Orang yang merasa nyaman dalam zona aman pada umumnya mengalami kejumudan dalam inovasi. Tenaga pendidik dan kependidikan di sekolah negeri, sebagian besar diisi oleh para Aparatur Sipil Negara (ASN). Mereka merasa aman karena bagaimana pun kinerjanya, apakah levelnya biasa, sedang, atau luar biasa, penghasilan yang mereka peroleh tetap sama. Setiap bulan mereka tetap menerima gaji. Pola pikir yang tertanam adalah yang penting bekerja standar. Tidak perlu bersusah payah melakukan kreasi dan inovasi. Apalagi jika beban administrasi lebih dominan dalam proses kerja sehari-hari, maka hampir dipastikan rutinitas administratif ini menenggelamkan proses kreatif inovatif.
Perasaan aman ditambah dengan pola kerja yang juling ke administratif benar-benar membunuh benih inovatif para pendidik. Sangat jarang pendidik yang mampu menciptakan kreasi baru dalam model, metode dan media pembelajaran. Bahkan, dalam administrasi pembelajaran pun mereka lebih banyak melakukan plagiasi atau menjiplak dari hasil karya guru lain. Penyakit copy paste masih menggejala di lingkungan sekolah.
Dari fenomena zona aman ini, budaya inovatif tampaknya masih jauh dari harapan bagi sekolah negeri. Nilai-nilai dan kebiasaan inovasi sulit tertanam dalam kinerja warga sekolah. Yang ada hanyalah rutinitas kerja dari hari ke hari, yang penting tugas pokok sudah dilaksanakan.
Zona aman ini diperparah dengan keterbatasan pendanaan. Sebagian besar sekolah negeri mengandalkan dana Bantuan Operasional Sekolah (BOS) dari pemerintah pusat. Sumber dana lainnya memang ada, misalnya dari pemda dan sumbangan sukarela dari orangtua siswa (komite). Pada tahun 2021 ada 12 komponen prioritas penggunaan dana BOS reguler, yaitu dari untuk proses penerimaan peserta didik baru hingga pembayaran honor. Namun demikian, ada larangan-larangan yang tidak boleh dilanggar oleh pengelola dana BOS dalam mengelola dana BOS. Intinya , pengelolaan dana BOS sangat rigid, sehingga tidak bisa digunakan untuk hal-hal yang bersifat inovatif di luar yang telah ditentukan dalam panduan.
Kegiatan-kegiatan di luar kapasitas dana BOS biasanya didanai oleh dana komite sekolah yaitu berupa sumbangan sukarela dari orangtua siswa.
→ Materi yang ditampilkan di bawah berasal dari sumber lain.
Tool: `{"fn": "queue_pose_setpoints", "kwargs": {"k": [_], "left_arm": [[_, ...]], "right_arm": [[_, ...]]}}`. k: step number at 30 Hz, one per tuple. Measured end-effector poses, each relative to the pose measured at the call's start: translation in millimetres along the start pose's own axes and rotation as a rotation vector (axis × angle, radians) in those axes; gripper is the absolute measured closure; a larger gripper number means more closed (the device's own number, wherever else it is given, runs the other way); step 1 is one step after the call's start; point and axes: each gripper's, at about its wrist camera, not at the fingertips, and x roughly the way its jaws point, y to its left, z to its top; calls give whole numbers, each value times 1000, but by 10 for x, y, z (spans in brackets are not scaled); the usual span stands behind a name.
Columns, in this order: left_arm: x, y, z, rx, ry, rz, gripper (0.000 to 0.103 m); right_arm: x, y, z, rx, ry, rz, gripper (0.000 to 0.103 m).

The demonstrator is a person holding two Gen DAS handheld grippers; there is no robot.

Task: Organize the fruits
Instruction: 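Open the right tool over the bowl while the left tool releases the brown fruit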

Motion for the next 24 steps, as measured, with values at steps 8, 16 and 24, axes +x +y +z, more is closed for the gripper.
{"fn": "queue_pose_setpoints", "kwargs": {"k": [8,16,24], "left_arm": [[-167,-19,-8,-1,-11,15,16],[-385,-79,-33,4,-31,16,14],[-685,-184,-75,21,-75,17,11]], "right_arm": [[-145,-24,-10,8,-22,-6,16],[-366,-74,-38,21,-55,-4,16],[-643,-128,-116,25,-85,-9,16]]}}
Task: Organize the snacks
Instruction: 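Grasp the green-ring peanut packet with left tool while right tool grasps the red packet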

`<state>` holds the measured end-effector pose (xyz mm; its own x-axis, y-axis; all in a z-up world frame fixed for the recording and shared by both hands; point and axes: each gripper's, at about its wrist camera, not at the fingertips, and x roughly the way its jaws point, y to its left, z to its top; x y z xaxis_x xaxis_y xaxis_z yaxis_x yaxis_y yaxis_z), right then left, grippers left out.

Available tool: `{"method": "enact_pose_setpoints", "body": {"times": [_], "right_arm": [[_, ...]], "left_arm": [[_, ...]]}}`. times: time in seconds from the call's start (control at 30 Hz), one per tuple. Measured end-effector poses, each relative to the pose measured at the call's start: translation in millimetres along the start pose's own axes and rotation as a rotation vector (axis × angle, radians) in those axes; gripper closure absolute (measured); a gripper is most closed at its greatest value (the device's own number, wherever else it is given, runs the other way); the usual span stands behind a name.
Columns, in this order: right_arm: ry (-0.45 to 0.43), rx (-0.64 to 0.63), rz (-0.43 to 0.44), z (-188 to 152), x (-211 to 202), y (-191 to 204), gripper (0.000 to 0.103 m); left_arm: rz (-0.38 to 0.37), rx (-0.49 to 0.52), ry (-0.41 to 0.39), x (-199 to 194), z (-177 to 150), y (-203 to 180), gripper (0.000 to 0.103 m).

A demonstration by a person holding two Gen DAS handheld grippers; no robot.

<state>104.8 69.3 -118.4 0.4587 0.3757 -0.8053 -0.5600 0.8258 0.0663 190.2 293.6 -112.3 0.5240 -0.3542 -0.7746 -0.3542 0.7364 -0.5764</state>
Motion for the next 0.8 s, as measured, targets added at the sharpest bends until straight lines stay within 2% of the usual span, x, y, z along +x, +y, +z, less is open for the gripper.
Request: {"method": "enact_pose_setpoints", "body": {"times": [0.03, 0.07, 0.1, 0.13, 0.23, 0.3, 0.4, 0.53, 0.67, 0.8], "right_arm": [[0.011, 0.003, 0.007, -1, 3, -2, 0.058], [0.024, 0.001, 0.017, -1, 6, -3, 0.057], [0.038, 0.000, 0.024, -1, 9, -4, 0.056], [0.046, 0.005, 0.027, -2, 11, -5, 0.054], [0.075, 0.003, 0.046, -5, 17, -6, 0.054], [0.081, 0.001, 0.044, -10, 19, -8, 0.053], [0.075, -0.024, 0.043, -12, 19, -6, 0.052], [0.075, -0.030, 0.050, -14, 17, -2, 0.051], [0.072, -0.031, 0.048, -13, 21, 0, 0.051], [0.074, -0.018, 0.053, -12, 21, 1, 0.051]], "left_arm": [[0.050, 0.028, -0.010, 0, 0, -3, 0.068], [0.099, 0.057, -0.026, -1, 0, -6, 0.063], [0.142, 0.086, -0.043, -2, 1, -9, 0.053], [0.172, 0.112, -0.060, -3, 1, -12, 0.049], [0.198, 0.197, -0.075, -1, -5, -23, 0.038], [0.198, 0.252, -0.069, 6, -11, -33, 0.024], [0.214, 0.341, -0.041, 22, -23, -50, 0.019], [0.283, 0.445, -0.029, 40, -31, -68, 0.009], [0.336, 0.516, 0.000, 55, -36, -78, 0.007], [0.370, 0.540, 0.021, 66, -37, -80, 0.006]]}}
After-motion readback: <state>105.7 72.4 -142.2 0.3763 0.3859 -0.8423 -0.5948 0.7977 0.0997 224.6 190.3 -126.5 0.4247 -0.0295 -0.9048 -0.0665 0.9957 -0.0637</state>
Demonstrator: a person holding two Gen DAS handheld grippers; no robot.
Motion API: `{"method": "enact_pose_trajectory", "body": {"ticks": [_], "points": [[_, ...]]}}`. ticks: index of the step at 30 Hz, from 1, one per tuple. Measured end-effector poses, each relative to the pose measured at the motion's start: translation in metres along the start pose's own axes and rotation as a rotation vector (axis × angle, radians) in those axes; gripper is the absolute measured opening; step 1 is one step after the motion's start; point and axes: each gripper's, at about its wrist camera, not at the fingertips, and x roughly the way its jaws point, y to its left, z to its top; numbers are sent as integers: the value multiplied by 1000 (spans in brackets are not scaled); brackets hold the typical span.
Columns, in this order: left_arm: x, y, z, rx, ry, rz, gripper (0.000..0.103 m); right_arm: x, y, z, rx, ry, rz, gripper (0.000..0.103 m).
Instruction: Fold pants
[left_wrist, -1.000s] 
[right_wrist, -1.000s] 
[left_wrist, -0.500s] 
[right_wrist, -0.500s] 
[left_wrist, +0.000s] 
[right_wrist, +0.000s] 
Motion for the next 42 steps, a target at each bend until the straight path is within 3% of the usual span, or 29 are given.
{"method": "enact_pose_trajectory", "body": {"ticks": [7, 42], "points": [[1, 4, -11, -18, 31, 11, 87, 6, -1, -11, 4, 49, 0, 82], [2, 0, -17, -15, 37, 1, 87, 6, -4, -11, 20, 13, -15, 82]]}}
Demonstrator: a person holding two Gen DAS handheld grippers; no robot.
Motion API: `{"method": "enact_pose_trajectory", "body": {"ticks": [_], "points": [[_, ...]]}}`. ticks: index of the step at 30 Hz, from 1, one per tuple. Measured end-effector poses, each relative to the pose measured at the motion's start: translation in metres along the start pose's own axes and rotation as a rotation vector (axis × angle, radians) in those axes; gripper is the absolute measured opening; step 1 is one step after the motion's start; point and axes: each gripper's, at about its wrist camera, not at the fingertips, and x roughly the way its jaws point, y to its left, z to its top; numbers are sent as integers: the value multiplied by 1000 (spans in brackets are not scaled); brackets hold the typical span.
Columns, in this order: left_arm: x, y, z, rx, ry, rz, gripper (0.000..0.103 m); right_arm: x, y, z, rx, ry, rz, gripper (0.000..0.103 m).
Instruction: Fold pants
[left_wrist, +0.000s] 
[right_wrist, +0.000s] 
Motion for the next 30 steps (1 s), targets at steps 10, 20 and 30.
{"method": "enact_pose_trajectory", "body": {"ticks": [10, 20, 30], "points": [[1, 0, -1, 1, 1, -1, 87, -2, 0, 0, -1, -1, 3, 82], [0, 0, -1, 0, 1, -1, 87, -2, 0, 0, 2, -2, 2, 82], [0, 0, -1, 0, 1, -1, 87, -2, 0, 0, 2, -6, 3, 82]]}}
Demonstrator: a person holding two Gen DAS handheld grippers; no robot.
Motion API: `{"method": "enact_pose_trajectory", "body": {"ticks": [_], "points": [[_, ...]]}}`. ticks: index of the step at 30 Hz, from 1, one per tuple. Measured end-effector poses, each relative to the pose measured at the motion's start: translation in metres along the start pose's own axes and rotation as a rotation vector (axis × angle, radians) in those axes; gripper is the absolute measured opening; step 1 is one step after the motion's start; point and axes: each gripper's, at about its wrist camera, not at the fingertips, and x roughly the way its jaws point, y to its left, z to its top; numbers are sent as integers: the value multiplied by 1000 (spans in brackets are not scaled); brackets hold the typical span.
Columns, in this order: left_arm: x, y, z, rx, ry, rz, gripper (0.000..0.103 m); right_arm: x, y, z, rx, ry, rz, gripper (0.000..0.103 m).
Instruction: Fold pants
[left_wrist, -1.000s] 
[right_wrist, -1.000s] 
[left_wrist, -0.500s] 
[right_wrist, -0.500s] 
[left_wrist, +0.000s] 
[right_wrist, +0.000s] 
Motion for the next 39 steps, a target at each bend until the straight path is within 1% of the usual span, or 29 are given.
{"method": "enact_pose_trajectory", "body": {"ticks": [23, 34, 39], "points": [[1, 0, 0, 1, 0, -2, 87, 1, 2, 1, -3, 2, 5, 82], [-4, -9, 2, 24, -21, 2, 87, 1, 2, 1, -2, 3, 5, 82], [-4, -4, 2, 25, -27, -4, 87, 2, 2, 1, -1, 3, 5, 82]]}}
Namun, akhir-akhir ini orangtua banyak yang menolak untuk membayar sumbangan. Alasannya, sekolah telah mendapatkan dana BOS. Mereka mengira bahwa dana BOS telah mampu membiayai semua kebutuhan sekolah, termasuk kegiatan-kegiatan peserta didik yang bersifat pilihan dan insidental. Banyak kegiatan sekolah yang tidak bisa dibiayai oleh BOS misalnya kegiatan gelar budaya dan seni peserta didik, kegiatan bakti sosial, dan kegiatan kreatif lainnya.
Hal ini diperparah dengan banyaknya regulasi pendidikan yang diterbitkan oleh pemerintah. Di satu sisi, regulasi ini menjadi pemandu kegiatan operasional pendidikan di sekolah. Namun, efek mental dari regulasi ini adalah ketakutan berkreasi. Kepala sekolah menjadi takut melakukan inovasi karena takut terkena dampak aturan. Kepala sekolah takut salah langkah, sehingga semua kebijakan dan keputusan menunggu aturan atau edaran dari institusi di atasnya. Selain selalu mengalami keterlambatan dalam antisipasi, sekolah akhirnya mengalami kejumudan dalam inovasi pendidikan.
Tiga hal ini, yaitu zona nyaman, regulasi dan keterbatasan dana menjadi faktor penghambat dalam berinovasi di sekolah negeri. Sekolah negeri tidak memiliki fleksibilitas yang cukup dalam berkreasi. Berbeda dengan sekolah swasta yang memiliki otonomi lebih besar dalam membangun kemandirian. Kepala sekolah di sekolah swasta bisa lebih fleksibel dalam membangun komunikasi dengan berbagai pihak dalam menggali dana.
Jadi, perlu ada pemikiran, bagaimana membangkitkan tradisi inovasi di sekolah negeri.